Ройс Данлап первым бы согласился с тем, что он многого не знает. Но уж одно он знал точно: свою жену ему не переговорить.
– Я уж лет сто не был мил кому-либо, – мрачно сказал он, заглядывая к Авроре в холодильник. Даже ее холодильник нравился ему больше, чем у других.
– Перестань пялиться и посмотри на меня, – одернула его Рози. – Я сегодня утром сделала прическу, а ты и слова не сказал.
Ройс посмотрел, но он уже так давно не замечал волос своей жены, что не мог вспомнить, как они выглядели до парикмахера. Во всяком случае, он не мог придумать, что ему сказать по этому поводу.
– Ладно, это наверное, будет продолжаться до ужина, – сказал он. – Мне пора ехать в Спринг Бранч.
– Хорошо, Ройс. Я тебе только еще одно скажу: если ты увидишь какой-нибудь «кадиллак» с разряженным аккумулятором и толстой бабой за рулем, сделай вид, что тебе в глаз попала мошка и рули себе дальше, о'кей? Ты должен это сделать ради меня.
– Почему? – спросил Ройс.
Рози промолчала. В кухне стояла тишина, слышно было только как щелкают стручки.
– Рози, я клянусь… Я из-за тебя чувствую себя каким-то совсем никчемным. – Его ошибкой было то, что он секунды две прямо смотрел в ее серо-стальные глаза – в них не было никакого прощения.
– Мне пора, – вяло сказал он, выражая раскаяние, как всегда, прежде совершенного проступка.
Рози оторвалась от горошка, уверенная, что одержала победу, которой хватит, по меньшей мере, на сегодня.
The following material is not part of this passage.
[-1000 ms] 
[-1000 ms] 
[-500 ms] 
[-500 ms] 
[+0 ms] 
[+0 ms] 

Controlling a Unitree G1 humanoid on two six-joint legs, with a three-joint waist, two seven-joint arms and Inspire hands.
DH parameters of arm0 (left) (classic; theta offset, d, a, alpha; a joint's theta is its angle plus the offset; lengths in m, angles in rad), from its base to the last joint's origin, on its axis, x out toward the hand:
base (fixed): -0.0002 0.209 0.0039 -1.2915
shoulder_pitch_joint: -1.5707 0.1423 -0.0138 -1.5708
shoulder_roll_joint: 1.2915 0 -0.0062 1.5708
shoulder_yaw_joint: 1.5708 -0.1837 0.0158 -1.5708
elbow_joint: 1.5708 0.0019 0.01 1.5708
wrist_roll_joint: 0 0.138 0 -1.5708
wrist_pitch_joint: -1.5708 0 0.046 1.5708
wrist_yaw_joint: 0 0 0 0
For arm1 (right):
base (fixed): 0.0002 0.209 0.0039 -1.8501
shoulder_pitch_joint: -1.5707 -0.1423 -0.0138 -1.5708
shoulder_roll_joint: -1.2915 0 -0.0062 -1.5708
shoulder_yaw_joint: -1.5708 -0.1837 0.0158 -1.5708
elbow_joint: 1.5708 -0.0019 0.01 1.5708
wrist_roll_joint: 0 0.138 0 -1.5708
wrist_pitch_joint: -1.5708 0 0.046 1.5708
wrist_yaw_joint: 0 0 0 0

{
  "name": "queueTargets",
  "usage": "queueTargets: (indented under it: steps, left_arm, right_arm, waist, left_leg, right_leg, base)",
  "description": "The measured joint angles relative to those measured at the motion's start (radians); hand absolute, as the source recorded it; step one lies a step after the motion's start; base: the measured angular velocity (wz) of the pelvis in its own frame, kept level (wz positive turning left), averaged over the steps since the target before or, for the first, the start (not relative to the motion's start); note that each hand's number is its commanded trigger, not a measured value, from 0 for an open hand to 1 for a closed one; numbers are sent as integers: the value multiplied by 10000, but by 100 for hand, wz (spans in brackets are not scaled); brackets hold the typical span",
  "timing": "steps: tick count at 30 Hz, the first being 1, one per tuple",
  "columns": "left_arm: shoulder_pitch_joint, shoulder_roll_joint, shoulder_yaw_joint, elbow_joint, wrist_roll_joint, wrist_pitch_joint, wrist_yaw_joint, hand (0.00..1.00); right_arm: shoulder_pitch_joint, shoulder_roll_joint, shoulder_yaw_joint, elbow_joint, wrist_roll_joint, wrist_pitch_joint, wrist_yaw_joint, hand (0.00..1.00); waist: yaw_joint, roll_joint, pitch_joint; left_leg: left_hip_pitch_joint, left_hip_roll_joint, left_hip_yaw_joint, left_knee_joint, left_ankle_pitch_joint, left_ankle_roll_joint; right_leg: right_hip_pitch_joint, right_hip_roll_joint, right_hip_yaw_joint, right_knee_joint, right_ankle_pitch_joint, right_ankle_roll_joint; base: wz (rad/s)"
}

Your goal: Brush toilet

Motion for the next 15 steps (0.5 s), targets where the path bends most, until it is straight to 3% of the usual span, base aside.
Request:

Она издала приятный звук поцелуя, адресованный своему сбитому с толку супругу.
– Пока, милый, – сказала она. – Молодец, что заехал на ланч.
Мистер Эдвард Джонсон, первый вице-президент вполне приличного небольшого банка на Ривер Оукс, старался придумать какой-либо способ, чтобы избавиться от слишком частого поглядывания на свои часы. Банковскому служащему не пристало смотреть на часы через каждые тридцать секунд, в особенности, когда он стоит в фойе вполне отличного французского ресторана в Хьюстоне; но только это он и делал уже почти сорок минут. Вскоре он стал глядеть на часы через пятнадцать, а потом и через десять секунд. Люди, входившие в ресторан, могли заметить судорожное подергивание его запястья, а, заметив, могли подумать, что это признак мышечного расстройства. А это было совсем некстати. Только банкиру и не хватало судорожных движений. Он уговаривал себя сдерживаться, но сдержаться не мог.